▸ YOUR OBJECTIVE
Every line below that holds the string "black" must be copied.

▸ SOURCE DATA
◆ ◆ ◆ ◆ ◆ ◆ ◆

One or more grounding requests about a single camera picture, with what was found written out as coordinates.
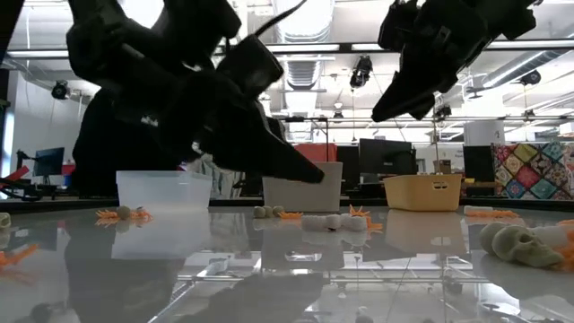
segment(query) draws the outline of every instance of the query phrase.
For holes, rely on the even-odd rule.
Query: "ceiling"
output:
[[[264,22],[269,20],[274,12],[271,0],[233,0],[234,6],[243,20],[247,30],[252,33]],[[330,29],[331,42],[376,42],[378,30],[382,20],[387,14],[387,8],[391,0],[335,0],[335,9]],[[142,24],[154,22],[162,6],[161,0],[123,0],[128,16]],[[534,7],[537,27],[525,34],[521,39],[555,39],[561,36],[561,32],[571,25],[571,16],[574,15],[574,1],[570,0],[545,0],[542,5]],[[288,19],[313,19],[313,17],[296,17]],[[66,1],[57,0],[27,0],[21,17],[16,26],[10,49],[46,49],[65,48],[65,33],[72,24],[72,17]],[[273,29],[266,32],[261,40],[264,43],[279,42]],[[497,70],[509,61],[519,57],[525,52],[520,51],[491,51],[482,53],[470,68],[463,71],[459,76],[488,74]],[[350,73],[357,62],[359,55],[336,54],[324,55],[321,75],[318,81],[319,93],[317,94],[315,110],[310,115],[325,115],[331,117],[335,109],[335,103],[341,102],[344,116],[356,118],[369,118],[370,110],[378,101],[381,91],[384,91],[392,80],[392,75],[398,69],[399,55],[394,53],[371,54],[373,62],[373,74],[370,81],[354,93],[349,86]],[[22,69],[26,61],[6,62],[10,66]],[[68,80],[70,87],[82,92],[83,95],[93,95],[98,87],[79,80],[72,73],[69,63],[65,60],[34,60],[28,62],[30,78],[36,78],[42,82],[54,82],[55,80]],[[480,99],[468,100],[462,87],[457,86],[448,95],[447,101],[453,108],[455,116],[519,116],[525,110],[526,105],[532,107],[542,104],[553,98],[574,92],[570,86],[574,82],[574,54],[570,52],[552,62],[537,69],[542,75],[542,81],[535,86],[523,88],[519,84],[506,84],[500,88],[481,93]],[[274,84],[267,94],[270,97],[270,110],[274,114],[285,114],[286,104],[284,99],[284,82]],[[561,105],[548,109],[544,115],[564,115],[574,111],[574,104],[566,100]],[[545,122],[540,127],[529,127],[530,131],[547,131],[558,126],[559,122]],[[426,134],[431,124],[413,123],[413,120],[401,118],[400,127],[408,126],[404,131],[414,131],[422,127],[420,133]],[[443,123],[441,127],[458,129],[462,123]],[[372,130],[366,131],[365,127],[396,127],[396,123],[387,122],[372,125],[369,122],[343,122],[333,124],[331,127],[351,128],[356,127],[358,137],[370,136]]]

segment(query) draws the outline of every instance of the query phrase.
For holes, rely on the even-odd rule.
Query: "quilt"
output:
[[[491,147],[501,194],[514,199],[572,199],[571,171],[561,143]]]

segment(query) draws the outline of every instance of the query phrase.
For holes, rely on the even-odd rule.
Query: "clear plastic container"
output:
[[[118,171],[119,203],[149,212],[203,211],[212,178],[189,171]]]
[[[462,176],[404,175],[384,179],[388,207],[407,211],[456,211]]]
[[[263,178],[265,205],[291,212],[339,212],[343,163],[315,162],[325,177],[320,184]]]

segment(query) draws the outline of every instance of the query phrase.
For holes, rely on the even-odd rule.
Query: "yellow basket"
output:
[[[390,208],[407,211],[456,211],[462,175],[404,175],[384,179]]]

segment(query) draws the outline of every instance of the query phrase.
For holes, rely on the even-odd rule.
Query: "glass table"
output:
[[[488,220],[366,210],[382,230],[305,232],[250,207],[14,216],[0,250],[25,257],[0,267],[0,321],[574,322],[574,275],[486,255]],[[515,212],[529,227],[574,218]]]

◆ ◆ ◆ ◆ ◆ ◆ ◆

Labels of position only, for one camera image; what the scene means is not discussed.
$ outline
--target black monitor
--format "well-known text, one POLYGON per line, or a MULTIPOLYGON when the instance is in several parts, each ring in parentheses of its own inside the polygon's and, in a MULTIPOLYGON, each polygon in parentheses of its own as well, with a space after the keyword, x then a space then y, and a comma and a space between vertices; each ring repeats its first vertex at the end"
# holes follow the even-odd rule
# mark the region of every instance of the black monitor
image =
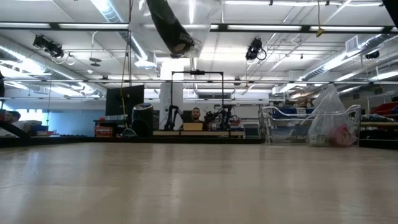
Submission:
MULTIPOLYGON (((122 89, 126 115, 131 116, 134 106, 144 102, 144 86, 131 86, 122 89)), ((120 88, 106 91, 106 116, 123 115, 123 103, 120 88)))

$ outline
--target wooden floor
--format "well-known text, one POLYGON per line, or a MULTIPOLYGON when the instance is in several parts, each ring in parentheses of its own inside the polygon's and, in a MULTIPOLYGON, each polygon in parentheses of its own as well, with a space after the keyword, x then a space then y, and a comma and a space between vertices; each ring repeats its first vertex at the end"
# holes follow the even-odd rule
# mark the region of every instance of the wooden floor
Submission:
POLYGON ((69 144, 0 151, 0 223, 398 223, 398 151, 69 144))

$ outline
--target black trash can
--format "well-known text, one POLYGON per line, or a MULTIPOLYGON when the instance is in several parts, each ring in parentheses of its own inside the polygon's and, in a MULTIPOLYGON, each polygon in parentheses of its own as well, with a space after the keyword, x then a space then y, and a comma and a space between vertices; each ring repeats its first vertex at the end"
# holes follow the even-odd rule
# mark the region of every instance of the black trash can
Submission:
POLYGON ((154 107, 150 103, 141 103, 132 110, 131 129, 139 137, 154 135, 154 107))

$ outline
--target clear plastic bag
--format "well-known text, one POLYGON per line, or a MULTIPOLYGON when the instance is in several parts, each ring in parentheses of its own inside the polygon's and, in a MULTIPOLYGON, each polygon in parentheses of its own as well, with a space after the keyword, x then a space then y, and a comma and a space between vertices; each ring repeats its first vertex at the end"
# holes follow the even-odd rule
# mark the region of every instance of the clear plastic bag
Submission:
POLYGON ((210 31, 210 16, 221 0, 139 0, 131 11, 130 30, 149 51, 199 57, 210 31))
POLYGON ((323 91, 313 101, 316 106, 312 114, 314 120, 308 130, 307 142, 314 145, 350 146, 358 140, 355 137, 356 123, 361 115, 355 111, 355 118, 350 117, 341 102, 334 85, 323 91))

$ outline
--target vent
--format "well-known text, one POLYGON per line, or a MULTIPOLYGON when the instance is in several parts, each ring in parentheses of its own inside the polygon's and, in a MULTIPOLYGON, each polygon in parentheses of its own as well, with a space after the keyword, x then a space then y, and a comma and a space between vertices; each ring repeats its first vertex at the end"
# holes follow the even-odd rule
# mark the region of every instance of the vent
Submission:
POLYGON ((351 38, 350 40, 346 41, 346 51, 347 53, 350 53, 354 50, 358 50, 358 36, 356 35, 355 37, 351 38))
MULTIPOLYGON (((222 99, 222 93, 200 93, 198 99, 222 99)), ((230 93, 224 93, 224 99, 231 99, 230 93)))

◆ ◆ ◆ ◆ ◆ ◆ ◆

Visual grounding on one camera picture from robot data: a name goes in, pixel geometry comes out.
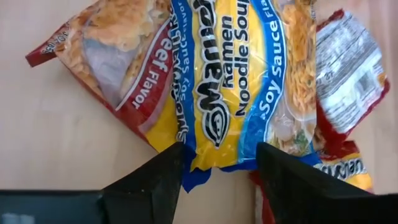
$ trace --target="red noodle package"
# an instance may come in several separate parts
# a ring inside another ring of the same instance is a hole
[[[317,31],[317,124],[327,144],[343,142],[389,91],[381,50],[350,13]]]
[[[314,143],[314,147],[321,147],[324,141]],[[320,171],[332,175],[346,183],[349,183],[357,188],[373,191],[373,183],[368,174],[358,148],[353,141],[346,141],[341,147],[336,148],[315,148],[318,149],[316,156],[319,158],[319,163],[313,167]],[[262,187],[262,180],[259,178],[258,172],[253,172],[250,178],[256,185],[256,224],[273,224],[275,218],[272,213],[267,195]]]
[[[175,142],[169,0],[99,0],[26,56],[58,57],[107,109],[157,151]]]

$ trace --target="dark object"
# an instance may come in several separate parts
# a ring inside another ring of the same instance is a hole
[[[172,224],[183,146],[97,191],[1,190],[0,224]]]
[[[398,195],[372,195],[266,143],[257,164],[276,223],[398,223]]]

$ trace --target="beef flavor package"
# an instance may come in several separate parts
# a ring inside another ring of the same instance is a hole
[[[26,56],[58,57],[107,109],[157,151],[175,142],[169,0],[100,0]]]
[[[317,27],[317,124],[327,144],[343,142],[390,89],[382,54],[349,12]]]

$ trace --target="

◆ ◆ ◆ ◆ ◆ ◆ ◆

▸ SOLUTION FOR THIS EXERCISE
--target black monitor
# mark the region of every instance of the black monitor
--target black trash can
# mark the region of every instance of the black trash can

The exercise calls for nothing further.